(Reuters) – San Antonio Spurs coach Gregg Popovich yesterday issued an emotional statement about the death of George Floyd, saying the “country is in trouble” and that he is “embarrassed as a white person” to know that a black man can be still be “lynched”.
Floyd’s death in Minneapolis last month after Derek Chauvin, a white police officer, placed a knee on his neck for nearly nine minutes, triggered outrage, protests and civil unrest across the United States. Chauvin has been charged with second-degree murder.
“In a strange, counter-intuitive sort of way, the best teaching moment of this most recent tragedy … was the look on the officer’s face,” Popovich said in a stirring video posted by Spurs on Twitter https://twitter.com/spurs/status/1269282905861378049.
“For white people to see how nonchalant, how casual, how just everyday-going-about-his job, so much so that he could just put his left hand in his pocket, wriggle his knee around a little bit to teach this person some sort of a lesson … and that it was his right and his duty to do it, in his mind.
“I think I’m just embarrassed as a white person to know that that can happen.
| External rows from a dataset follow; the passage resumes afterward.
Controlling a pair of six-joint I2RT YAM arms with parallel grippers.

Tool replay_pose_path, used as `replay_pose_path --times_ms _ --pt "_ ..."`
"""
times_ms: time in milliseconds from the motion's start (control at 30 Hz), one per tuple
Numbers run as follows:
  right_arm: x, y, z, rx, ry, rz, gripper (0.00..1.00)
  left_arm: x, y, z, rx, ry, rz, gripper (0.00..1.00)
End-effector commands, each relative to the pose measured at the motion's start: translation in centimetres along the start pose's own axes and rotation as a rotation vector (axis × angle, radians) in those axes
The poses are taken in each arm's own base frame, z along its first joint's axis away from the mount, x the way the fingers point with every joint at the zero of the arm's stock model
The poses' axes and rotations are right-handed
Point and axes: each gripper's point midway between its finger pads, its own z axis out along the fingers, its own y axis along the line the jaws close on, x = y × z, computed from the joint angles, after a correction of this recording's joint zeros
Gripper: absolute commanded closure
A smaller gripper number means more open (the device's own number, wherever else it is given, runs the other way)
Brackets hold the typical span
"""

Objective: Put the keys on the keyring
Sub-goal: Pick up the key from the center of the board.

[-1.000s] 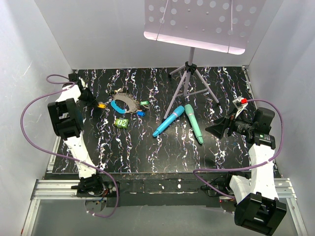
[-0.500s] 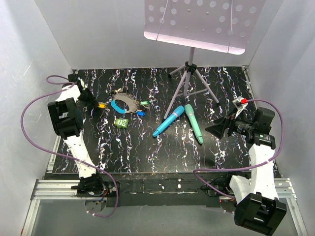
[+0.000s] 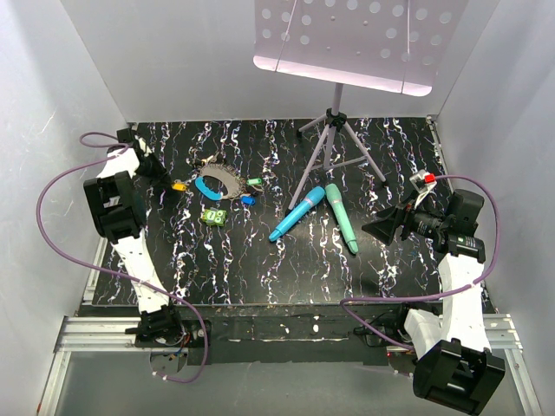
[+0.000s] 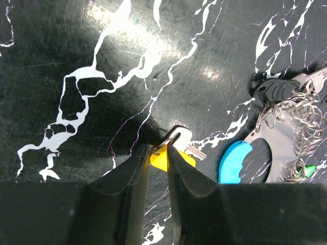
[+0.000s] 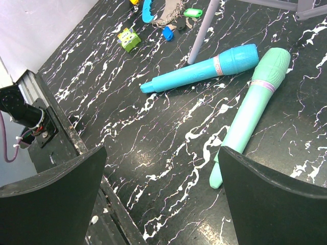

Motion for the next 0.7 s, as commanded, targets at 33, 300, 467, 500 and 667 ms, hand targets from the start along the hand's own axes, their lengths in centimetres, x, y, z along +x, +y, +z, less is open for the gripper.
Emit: replay_pose_path --times_ms 33,300,467,500,667 --pt "-0.7 0.5 0.0 -0.023 -0.006 -0.030 0.00 -0.8 -0.5 -0.4 0.027 -0.006 0.000 0.80" --pt "-0.7 0.6 0.0 -0.028 -0.005 -0.031 0.00 -0.4 -0.8 -0.5 0.047 0.003 -0.002 0.89" --pt "-0.7 0.6 0.0 -0.027 -0.004 -0.035 0.00 -0.8 -1.5 -1.4 0.073 -0.013 0.005 1.00" --pt "-0.7 0.7 0.0 -0.027 -0.004 -0.035 0.00 -0.9 -1.8 -1.7 0.083 -0.022 0.012 1.00" --pt "-0.8 0.9 0.0 -0.032 -0.005 -0.042 0.00 -1.9 -3.3 -4.5 0.134 -0.099 0.045 1.00"
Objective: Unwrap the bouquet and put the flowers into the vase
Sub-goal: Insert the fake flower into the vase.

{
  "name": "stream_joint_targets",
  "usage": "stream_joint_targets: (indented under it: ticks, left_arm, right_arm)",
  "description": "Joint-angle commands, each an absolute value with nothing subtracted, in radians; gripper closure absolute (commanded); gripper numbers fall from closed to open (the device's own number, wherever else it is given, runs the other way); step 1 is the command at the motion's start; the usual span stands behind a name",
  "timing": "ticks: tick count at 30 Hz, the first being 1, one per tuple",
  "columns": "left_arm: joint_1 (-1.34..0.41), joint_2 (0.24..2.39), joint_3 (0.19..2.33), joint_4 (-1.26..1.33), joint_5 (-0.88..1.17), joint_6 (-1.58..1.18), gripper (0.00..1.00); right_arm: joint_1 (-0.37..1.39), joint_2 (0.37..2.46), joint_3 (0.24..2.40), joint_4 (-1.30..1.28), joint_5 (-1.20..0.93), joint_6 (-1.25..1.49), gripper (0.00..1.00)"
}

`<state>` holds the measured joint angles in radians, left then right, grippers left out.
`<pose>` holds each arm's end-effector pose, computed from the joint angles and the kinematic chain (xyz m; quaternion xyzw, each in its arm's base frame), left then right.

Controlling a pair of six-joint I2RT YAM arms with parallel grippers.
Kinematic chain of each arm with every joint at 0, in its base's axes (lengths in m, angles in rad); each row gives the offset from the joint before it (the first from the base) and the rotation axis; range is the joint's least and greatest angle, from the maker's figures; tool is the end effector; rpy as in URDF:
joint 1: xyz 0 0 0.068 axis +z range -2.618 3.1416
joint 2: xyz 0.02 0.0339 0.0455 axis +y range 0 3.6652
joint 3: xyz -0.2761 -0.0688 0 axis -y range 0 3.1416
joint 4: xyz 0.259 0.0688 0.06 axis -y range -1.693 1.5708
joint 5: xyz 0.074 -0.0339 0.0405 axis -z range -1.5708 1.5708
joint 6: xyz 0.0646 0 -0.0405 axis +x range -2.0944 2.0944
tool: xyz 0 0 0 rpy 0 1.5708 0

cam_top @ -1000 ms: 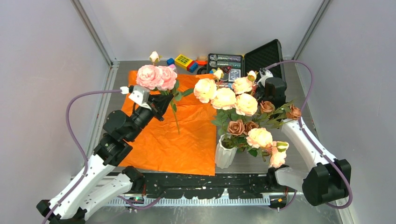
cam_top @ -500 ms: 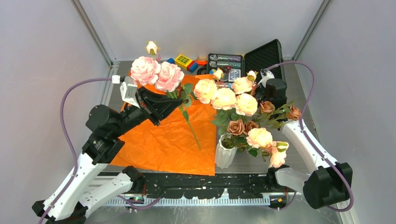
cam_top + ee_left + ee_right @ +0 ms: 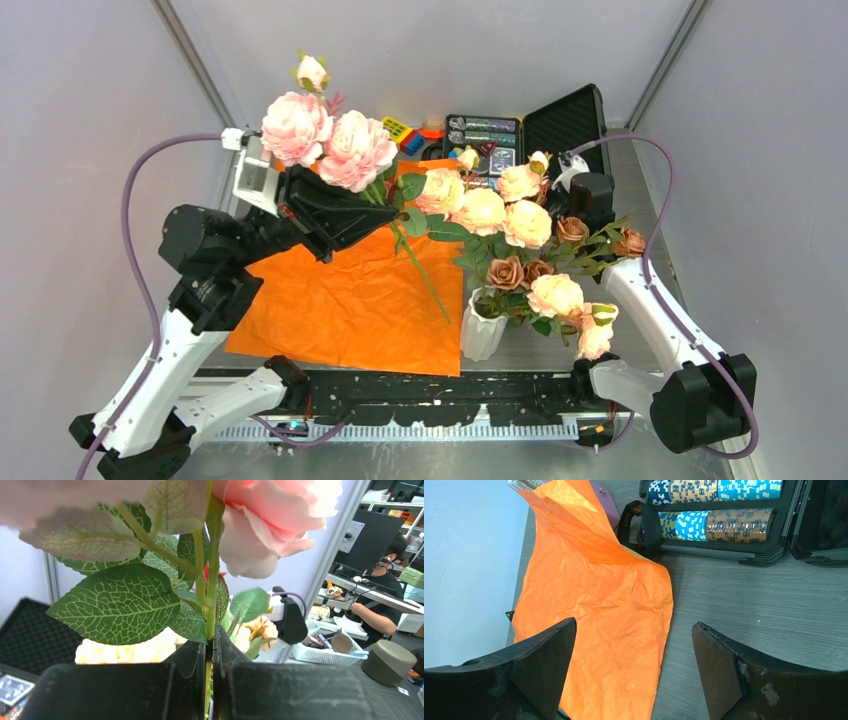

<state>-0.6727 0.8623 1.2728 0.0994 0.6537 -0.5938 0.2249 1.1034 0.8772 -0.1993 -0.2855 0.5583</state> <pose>0.1032 -0.1324 0.5427 0.2956 0.4678 -0.6144 0.5624 0.2741 0.0814 0.3042 0.0620 0.8332 0.3152 0.4501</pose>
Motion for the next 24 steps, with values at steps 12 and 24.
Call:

To actually watch a lynching.
“I never thought I’d see that with my own eyes, in real time.”
Popovich, 71, called on white people to raise their voices, speak truth to power “no matter what the consequences” and not let things lie.
“Black people have been shouldering this burden for 400 years,” he said. “The only reason this nation has made the progress it has is because of the persistence, patience and effort of black people.
“What’s it going to take? Two more black people with knees in their necks? I don’t think so, I don’t think that’s going to happen. “Our country is in trouble. And the basic reason is race.”